夫婦別姓論議と自由

最近また夫婦別姓に関する議論が盛んだ。


今回は「自由」と絡めて議論されているようだ。こことか。
エヴァ最終話に学ぶ夫婦別姓反対の心理 - ビジネスから歩み去る有村


ところで、今議論されている夫婦別姓問題とは、民法を改正すべきか否かという問題である。すなわち、国家が夫婦別姓を認めるか否かという問題であり、つまり、熱心な夫婦別姓反対論者も、賛成論者も、国家による姓の管理に重きを置いていて、それを当然の前提のようにしているように見える点で似たもの同士のようにもみえる。

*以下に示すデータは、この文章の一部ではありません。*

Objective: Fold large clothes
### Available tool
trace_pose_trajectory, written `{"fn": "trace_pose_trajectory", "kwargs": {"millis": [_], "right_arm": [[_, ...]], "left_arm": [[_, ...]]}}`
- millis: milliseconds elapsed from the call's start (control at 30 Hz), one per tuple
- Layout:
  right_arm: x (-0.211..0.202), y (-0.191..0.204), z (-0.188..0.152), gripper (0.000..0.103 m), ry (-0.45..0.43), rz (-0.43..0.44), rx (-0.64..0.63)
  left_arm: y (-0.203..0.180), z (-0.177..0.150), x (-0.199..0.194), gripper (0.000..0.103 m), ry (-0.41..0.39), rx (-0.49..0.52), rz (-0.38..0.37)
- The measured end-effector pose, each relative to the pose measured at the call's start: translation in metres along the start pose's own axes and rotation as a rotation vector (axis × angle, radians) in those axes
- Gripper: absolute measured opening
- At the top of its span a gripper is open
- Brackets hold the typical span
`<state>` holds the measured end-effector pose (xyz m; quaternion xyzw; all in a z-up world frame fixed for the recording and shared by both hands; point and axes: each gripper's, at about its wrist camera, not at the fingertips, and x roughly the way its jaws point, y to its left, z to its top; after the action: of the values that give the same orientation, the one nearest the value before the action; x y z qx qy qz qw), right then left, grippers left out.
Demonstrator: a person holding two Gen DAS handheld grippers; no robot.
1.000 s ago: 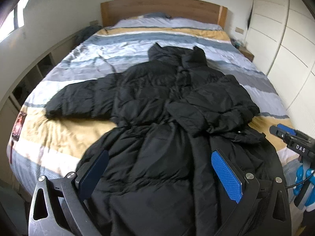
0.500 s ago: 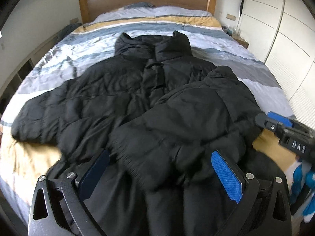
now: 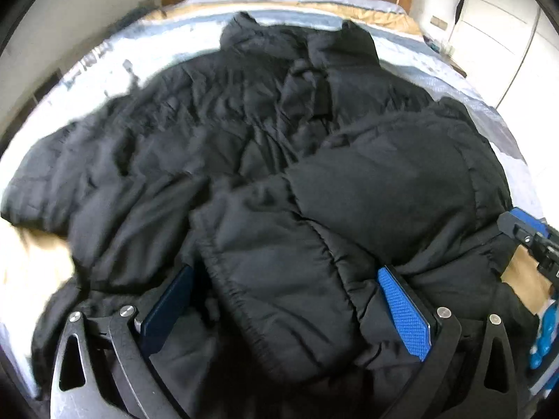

自由を云々するのなら、そもそも何で国家に姓を管理されなきゃならんのだとか、国家に規制された姓の使用方法は必要最小限であるべきだとかいう問題提起があってもよさそうだと思うけれど、そういうのはあまり見かけない。そこで議論されている「自由」は見様によっては飼いならされた自由であるようにもみえる。


もちろん、「社会的公正が必要という考えから極度の貧富の差の解消や富の再分配、偏見・差別などを防ぐ制度的保障を重視し、古典的自由主義に含まれる自由放任や市場原理主義に反対して政府による介入を含む方法でその修正を図るものである」という社会自由主義的な意味での「自由」という考え方もある。


おそらく、ここで自由を絡めて議論している人の「自由」とは、そういう意味での「自由」なんだろうとは思う。ただ、それをちゃんと自覚しているのかというと、怪しいところもある。